**TO DO**:
Print the data below exactly, but only the lines from the one containing "Provide the mask of the black front rail." down to the one containing "Segment the black frame", inclusive.

**RECORDED DATA**:
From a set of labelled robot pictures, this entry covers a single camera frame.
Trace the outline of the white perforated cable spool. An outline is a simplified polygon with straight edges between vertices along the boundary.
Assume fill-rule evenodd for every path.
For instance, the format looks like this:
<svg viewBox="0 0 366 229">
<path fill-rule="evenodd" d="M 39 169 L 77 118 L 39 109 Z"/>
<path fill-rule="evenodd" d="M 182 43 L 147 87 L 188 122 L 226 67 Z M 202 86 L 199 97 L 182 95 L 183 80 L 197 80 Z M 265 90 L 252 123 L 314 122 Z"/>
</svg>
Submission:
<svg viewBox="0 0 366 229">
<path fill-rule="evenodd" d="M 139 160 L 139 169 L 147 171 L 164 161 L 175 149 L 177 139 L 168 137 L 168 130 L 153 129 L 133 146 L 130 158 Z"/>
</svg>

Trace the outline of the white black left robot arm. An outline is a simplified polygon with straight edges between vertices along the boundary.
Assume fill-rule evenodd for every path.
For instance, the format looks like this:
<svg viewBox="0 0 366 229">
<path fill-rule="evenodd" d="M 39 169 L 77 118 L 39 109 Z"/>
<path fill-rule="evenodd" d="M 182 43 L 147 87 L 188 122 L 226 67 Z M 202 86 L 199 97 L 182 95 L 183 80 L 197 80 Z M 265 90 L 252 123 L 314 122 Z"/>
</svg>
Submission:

==

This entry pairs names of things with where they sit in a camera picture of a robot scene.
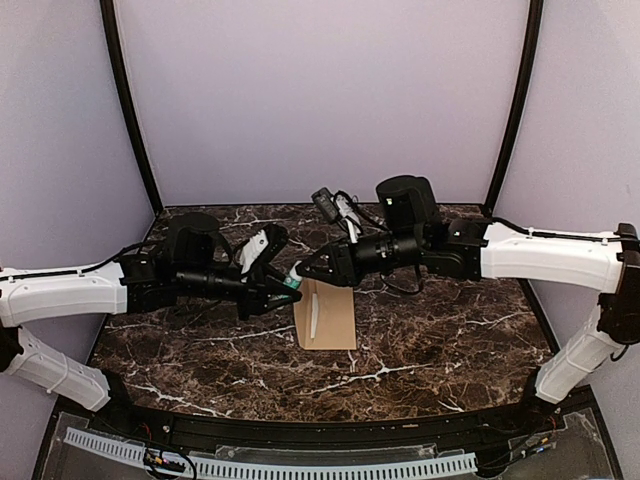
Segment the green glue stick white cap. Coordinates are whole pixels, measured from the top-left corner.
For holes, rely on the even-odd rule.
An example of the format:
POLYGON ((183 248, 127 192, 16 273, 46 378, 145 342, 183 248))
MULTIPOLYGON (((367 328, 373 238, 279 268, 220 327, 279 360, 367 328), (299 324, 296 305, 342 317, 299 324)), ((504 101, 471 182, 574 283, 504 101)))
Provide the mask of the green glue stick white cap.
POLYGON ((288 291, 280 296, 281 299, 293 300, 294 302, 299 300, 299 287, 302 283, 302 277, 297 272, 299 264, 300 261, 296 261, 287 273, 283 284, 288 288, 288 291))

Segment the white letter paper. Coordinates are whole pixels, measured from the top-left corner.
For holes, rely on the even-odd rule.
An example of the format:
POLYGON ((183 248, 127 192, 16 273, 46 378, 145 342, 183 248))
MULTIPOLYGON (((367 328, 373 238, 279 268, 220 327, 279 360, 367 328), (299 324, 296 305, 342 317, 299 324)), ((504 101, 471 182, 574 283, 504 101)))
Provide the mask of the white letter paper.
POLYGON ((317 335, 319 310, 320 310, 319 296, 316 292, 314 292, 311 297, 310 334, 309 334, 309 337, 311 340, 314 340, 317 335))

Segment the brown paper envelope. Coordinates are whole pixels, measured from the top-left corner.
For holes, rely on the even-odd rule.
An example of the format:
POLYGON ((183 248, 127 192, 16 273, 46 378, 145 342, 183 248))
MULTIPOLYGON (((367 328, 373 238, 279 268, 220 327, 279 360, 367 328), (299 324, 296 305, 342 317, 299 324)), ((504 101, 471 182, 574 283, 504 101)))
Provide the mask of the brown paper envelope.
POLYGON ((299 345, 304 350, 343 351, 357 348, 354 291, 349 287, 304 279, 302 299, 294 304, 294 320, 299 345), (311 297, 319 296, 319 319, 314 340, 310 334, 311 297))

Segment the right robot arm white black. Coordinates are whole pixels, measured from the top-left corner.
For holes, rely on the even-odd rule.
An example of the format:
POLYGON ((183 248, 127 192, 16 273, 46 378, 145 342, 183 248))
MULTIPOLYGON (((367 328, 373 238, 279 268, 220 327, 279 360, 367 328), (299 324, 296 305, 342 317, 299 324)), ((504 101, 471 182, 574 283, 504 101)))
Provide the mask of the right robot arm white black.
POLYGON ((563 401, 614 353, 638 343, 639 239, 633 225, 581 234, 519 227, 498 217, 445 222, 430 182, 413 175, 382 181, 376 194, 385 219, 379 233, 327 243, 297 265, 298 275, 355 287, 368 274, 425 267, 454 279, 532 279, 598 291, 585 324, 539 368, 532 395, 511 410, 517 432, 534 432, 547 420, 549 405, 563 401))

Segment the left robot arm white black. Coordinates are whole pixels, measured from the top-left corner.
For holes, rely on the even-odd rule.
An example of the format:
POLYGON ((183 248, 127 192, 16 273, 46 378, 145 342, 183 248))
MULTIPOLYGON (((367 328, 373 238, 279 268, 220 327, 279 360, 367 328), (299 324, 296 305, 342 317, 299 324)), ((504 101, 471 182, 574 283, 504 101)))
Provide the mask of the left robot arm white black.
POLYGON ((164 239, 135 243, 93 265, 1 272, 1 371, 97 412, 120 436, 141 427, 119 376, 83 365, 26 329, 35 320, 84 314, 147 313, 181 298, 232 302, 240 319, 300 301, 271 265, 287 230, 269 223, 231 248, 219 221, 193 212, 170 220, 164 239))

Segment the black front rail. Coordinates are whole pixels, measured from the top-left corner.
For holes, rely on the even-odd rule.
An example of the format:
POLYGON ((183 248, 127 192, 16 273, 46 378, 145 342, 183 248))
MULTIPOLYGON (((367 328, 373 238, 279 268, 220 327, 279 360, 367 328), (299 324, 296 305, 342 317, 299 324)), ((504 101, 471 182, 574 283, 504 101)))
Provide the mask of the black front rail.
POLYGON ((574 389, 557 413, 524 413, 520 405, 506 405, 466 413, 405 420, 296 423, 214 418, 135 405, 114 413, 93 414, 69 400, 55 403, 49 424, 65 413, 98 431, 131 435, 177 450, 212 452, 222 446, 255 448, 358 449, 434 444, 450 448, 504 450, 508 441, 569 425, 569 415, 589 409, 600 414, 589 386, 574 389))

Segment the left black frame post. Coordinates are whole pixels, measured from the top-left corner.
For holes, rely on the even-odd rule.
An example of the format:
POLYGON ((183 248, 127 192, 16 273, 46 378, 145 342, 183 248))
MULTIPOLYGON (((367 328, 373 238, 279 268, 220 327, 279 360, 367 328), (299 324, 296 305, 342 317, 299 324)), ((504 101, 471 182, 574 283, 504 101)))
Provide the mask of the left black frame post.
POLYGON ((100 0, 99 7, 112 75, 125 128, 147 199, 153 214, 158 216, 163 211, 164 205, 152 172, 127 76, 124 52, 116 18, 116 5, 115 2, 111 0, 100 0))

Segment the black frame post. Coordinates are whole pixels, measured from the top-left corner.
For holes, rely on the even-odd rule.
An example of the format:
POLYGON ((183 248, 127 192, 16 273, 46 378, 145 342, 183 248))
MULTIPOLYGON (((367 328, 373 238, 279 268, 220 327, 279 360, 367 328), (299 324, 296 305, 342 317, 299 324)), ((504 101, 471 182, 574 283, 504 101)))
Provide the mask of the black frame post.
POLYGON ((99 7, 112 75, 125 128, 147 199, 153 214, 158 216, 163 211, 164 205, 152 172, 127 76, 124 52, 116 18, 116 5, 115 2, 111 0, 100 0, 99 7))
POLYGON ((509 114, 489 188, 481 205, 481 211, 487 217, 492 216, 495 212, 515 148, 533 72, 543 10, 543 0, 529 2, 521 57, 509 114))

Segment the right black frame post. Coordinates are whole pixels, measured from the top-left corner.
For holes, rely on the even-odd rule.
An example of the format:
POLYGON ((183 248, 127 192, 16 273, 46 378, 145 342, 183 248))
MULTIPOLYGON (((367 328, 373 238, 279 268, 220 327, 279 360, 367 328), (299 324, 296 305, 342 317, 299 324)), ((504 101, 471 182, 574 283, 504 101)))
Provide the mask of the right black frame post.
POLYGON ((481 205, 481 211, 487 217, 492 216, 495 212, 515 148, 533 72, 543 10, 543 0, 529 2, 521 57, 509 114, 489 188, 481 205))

**ANSWER BELOW**:
Provide the mask of the black front rail.
POLYGON ((574 389, 557 413, 524 413, 520 405, 506 405, 466 413, 405 420, 296 423, 214 418, 135 405, 114 413, 93 414, 69 400, 55 403, 49 424, 65 413, 98 431, 131 435, 177 450, 212 452, 222 446, 255 448, 358 449, 434 444, 450 448, 504 450, 508 441, 569 425, 569 415, 589 409, 600 414, 589 386, 574 389))

Segment the left black frame post. Coordinates are whole pixels, measured from the top-left corner.
For holes, rely on the even-odd rule.
An example of the format:
POLYGON ((183 248, 127 192, 16 273, 46 378, 145 342, 183 248))
MULTIPOLYGON (((367 328, 373 238, 279 268, 220 327, 279 360, 367 328), (299 324, 296 305, 342 317, 299 324)), ((504 101, 471 182, 574 283, 504 101)))
Provide the mask of the left black frame post.
POLYGON ((100 0, 99 7, 112 75, 125 128, 147 199, 153 214, 158 216, 163 211, 164 205, 152 172, 127 76, 124 52, 116 18, 116 5, 115 2, 111 0, 100 0))

Segment the black frame post. Coordinates are whole pixels, measured from the top-left corner.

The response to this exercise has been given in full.